▶ **PROBLEM TO SOLVE**
Your copy of the data below must be exact and must leave out all pictures.

AVAILABLE DATA section start

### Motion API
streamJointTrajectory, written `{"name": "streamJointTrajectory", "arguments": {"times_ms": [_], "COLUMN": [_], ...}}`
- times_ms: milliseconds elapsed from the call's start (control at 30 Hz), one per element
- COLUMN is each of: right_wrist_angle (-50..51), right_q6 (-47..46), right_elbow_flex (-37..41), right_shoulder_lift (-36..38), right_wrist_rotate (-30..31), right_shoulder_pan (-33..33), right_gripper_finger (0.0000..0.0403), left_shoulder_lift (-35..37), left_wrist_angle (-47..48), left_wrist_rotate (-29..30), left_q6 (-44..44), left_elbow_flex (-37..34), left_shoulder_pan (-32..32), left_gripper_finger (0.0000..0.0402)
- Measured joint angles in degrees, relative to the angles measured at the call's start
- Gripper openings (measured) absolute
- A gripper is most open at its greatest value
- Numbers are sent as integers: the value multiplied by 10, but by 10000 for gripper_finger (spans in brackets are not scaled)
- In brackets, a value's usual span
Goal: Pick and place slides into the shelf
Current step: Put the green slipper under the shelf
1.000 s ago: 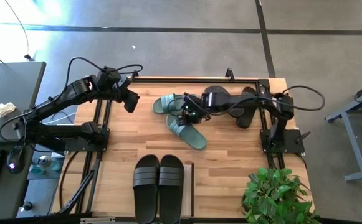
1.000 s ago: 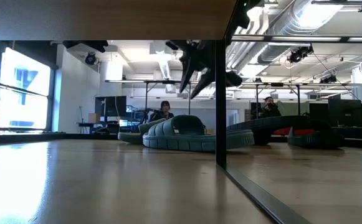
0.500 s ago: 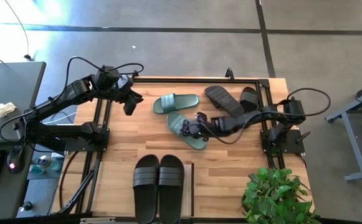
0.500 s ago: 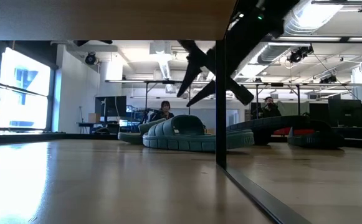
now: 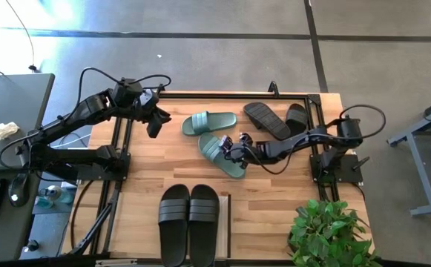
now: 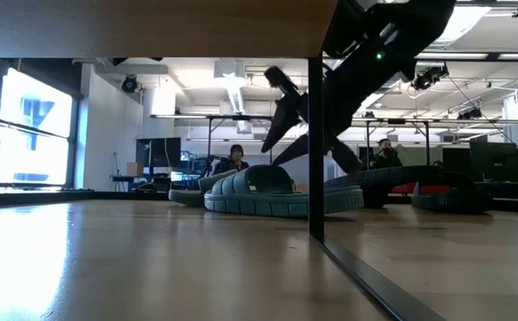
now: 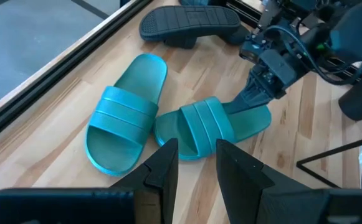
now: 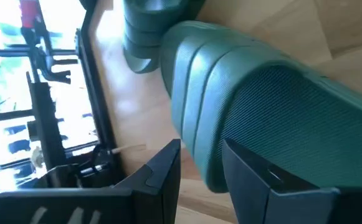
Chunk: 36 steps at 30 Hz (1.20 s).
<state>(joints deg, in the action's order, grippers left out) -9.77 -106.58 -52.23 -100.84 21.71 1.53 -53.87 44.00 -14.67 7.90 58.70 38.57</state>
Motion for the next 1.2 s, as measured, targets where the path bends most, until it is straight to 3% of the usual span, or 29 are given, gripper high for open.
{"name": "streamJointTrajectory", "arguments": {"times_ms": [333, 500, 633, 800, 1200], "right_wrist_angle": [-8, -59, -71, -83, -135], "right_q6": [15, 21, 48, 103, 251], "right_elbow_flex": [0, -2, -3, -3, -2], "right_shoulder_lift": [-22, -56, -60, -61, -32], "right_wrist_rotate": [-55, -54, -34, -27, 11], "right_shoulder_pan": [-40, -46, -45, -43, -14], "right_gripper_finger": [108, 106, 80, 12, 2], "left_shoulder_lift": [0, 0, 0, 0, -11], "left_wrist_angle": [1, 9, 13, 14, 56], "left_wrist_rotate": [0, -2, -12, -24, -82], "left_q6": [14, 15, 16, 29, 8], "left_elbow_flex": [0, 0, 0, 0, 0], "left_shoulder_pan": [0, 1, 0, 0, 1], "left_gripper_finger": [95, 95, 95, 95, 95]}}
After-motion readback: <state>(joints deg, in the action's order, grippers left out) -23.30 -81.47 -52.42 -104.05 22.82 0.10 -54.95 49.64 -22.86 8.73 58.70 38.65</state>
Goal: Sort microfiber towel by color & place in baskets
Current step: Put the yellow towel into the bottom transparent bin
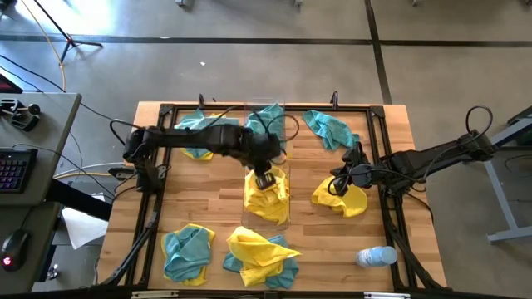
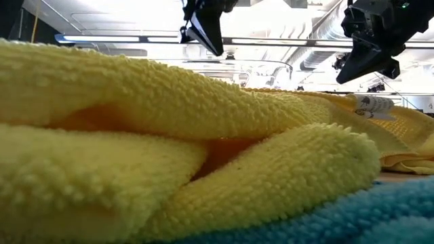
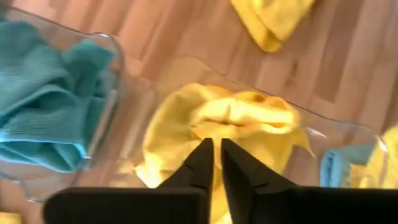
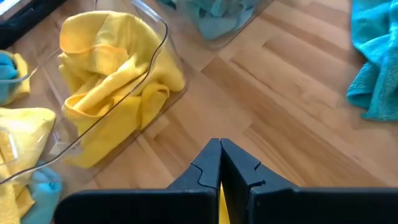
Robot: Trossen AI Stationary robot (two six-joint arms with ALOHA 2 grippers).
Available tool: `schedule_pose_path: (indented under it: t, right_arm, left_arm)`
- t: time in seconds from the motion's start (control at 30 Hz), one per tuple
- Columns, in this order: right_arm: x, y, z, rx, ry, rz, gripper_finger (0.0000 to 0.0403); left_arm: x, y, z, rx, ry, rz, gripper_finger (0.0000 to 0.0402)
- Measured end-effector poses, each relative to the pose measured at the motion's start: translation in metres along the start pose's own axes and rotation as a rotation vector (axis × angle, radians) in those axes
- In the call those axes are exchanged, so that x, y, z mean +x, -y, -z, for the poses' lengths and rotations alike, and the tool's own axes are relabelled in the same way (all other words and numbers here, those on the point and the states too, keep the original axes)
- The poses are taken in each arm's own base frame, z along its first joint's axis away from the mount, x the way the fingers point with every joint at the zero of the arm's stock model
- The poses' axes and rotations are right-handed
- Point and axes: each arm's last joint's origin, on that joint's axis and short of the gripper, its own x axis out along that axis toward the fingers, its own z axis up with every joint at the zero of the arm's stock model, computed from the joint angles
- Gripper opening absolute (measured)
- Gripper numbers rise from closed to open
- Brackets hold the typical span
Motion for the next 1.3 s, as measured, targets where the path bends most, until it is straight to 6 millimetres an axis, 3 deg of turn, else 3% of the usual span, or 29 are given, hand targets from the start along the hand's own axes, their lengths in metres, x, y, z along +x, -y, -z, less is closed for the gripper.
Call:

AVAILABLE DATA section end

▶ **RESPONSE TO THIS EXERCISE**
### Motion API
streamJointTrajectory, written `{"name": "streamJointTrajectory", "arguments": {"times_ms": [_], "COLUMN": [_], ...}}`
- times_ms: milliseconds elapsed from the call's start (control at 30 Hz), one per element
- COLUMN is each of: right_wrist_angle (-50..51), right_q6 (-47..46), right_elbow_flex (-37..41), right_shoulder_lift (-36..38), right_wrist_rotate (-30..31), right_shoulder_pan (-33..33), right_gripper_finger (0.0000..0.0403), left_shoulder_lift (-35..37), left_wrist_angle (-47..48), left_wrist_rotate (-29..30), left_q6 (-44..44), left_elbow_flex (-37..34), left_shoulder_pan (-32..32), left_gripper_finger (0.0000..0.0402)
- Measured joint angles in degrees, relative to the angles measured at the call's start
- Gripper openings (measured) absolute
- A gripper is most open at its greatest value
- Numbers are sent as integers: the value multiplied by 10, but by 10000 for gripper_finger (spans in brackets are not scaled)
- In brackets, a value's usual span
Goal: Pick and place slides into the shelf
Current step: Put the green slipper under the shelf
1.000 s ago: 
1.000 s ago: 
0.500 s ago: 
0.500 s ago: 
now: 
now: 
now: 
now: 
Chunk: 36 steps at 30 Hz (1.20 s).
<state>(joints deg, in the action's order, grippers left out) -9.77 -106.58 -52.23 -100.84 21.71 1.53 -53.87 44.00 -14.67 7.90 58.70 38.57</state>
Motion for the next 1.2 s, as measured, targets where the path bends most, until it is straight to 3% of the usual span, or 29 are given, gripper high for open.
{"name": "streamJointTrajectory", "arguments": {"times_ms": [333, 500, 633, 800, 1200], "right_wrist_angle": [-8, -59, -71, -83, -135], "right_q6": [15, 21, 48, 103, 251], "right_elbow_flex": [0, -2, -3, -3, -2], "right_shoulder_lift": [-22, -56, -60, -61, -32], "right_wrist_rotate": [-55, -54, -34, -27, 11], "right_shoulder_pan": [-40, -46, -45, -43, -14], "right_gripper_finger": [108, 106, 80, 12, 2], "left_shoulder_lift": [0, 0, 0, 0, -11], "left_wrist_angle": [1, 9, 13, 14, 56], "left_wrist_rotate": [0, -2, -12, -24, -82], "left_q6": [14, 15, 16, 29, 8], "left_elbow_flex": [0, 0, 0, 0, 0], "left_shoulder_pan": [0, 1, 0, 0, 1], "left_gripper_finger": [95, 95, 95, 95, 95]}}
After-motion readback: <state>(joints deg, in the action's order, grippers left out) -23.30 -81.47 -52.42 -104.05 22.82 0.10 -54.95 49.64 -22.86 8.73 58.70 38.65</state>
Goal: Sort microfiber towel by color & place in baskets
Current step: Put the yellow towel into the bottom transparent bin
Robot: Trossen AI Stationary robot (two six-joint arms with ALOHA 2 grippers).
Available tool: `schedule_pose_path: (indented under it: t, right_arm, left_arm)`
- t: time in seconds from the motion's start (control at 30 Hz), one per tuple
- Columns, in this order: right_arm: x, y, z, rx, ry, rz, gripper_finger (0.0000 to 0.0403); left_arm: x, y, z, rx, ry, rz, gripper_finger (0.0000 to 0.0402)
- Measured end-effector poses, each relative to the pose measured at the motion's start: translation in metres along the start pose's own axes and rotation as a rotation vector (axis × angle, radians) in those axes
- In the call those axes are exchanged, so that x, y, z mean +x, -y, -z, for the poses' lengths and rotations alike, and the tool's own axes are relabelled in the same way (all other words and numbers here, those on the point and the states too, keep the original axes)
- The poses are taken in each arm's own base frame, z along its first joint's axis away from the mount, x the way the fingers point with every joint at the zero of the arm's stock model
- The poses' axes and rotations are right-handed
- Point and axes: each arm's last joint's origin, on that joint's axis and short of the gripper, its own x axis out along that axis toward the fingers, its own z axis up with every joint at the zero of the arm's stock model, computed from the joint angles
- Gripper opening absolute (measured)
- Gripper numbers rise from closed to open
- Brackets hold the typical span
Motion for the next 1.3 s, as measured, targets where the path bends most, until it is straight to 6 millimetres an axis, 3 deg of turn, else 3% of the usual span, or 29 are given, hand targets from the start along the hand's own axes, their lengths in metres, x, y, z along +x, -y, -z, less is closed for the gripper.
Call:

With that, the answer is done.